Si ripete, come ogni anno, l’appuntamento più magico e incantevole dell’antica città ducale di Atri (Te). I Faugni sono alti fasci di canne secche e accese che, all’alba dell’8 dicembre, vengono portati in processione, accompagnati dalle note musicali della tradizionale banda, per le vie del centro storico di Atri. Nelle ore che precedono questo rito, è tradizione fare la veglia in attesa che
arrivi l’alba per l’accensione dei Faugni. È il solstizio atriano, la notte più lunga dell’anno, vissuta, da sempre, tutta d’un fiato, in una mistica attesa, in totale adesione ad un rito che si rinnova nelle taverne, nelle case, in ogni luogo d’incontro. Una città che si anima a festa. Osterie, piazze, negozi, bar e ristoranti si trasformano, per tutta la notte del 7 dicembre, in tanti luoghi del divertimento e dell’attesa: cene tipiche, dj, concerti ed animazione. Fuori, la gelida notte dicembrina, che pervade le strade, è scaldata dall’ odore dei camini fumanti e dal “sacro fuoco” che crepita, custode della maestosa Cattedrale… in attesa dell’alba. Villetta Barrea ‐ Presepe Teatro. Il 29 dicembre, alle 17.00 nell’incantevole borgo di Villetta Barrea nel cuore del Parco Nazionale d’Abruzzo Lazio e Molise prende vita la 17esima rappresentazione del “Presepe a Teatro”. Tra anziani, adulti e bambini sono circa cento i figuranti del paesino montano che, nei panni dei loro antenati, evocano il fascino della vita quotidiana di un tempo e di antiche arti e mestieri ormai scomparsi.

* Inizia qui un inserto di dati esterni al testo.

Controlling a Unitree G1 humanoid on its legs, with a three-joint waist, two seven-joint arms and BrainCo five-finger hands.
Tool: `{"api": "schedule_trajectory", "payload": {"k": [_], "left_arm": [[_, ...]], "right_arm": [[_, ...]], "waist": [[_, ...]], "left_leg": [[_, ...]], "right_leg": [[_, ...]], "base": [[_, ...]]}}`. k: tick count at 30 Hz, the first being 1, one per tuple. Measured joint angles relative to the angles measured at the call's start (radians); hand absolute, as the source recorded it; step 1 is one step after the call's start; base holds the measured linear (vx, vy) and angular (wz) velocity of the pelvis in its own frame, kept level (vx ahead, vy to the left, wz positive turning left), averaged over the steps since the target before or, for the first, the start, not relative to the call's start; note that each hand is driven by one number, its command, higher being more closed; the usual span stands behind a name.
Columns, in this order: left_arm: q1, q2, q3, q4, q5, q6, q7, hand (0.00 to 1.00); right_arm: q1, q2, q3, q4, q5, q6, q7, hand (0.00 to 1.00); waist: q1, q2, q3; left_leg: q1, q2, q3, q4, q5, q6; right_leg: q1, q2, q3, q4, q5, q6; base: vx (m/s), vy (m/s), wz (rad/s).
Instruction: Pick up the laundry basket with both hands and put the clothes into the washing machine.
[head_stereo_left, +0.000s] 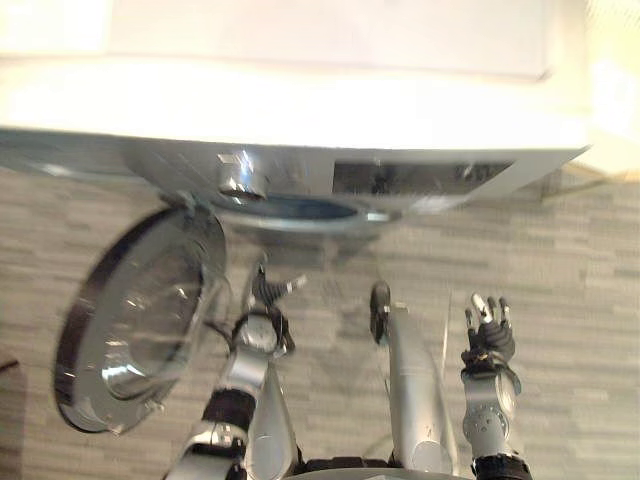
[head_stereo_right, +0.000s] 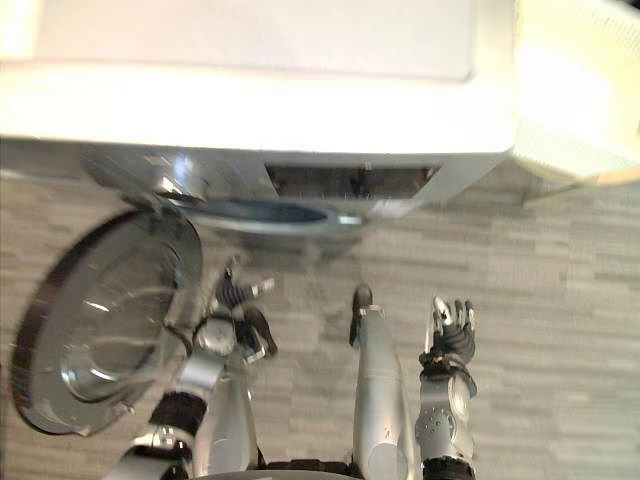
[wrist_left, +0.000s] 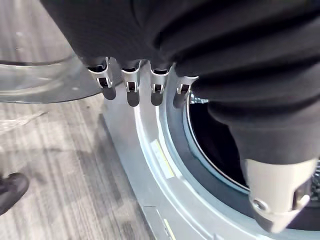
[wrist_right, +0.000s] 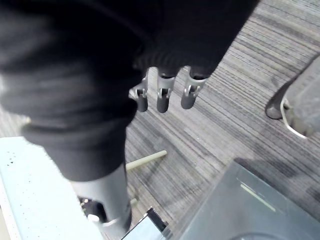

La scena della Natività è allestita nella parte alta del borgo a dominio del magico panorama sulla “Vallis Regia”. Il bambinello è l’ultimo nato nel paese e i suoi genitori rappresentano la Madonna e S. Giuseppe. La luce delle fiaccole, il sottofondo di canti tradizionali, attraverso scalinate e caratteristici vicoli,
accompagnano il visitatore nella discesa verso incantevoli scenari, in un’atmosfera resa ancora più calda e accogliente dalla degustazione di dolci e polenta. Senz’altro uno spettacolo da non perdere per un tuffo nel passato.

Pescasseroli – Vicoli dei Presepi.

A Pescasseroli, perla del Parco Nazionale d’Abruzzo Lazio e Molise, la magia del Natale riserva uno spettacolo unico. Tra i suoi vicoli e in ogni angolo del centro storico si materializza una sorta di “mostra” che vede gli abitanti del borgo abruzzese impegnati nell’allestimento di presepi. Un muretto, una scalinata un terrazzo, una finestra, si trasformano in una cornice ideale ad
ospitare la scena di un Presepe o di una Natività. Ce ne sono tanti, di materiali e oggetti più diversificati, grandi e piccoli, tradizionali e moderni, alcuni davvero originali. Personaggi, case, paesaggi, strade sono riprodotti e curati nei minimi particolari. Per la gioia di grandi e piccini, ogni anno, gli abitanti di Pescasseroli si mettono all’opera per rinnovare, dall’Immacolata all’Epifania, una tradizione straordinaria e appassionante che vale la pena di una sosta quasi obbligata.
Presepe etnografico di Torricella Sicura. Un salto nel passato attraverso gli odori e gli oggetti di
un’epoca vissuta da inizio 1900 a oggi, lungo il cammino verso la capanna del bambino Gesù. Allestita da Gino Di Benedetto con smisurata passione in oltre trent’anni di ricerche nei paesi, nei vecchi cascinali e nelle campagne dell’Abruzzo più nascosto, a Torricella Sicura scopriamo un’inaspettata macchina del tempo, il luogo dove è possibile rivivere le atmosfere dei nostri bisnonni vissuti nelle valli dell’Abruzzo teramano e sui monti del Gran Sasso e della Laga.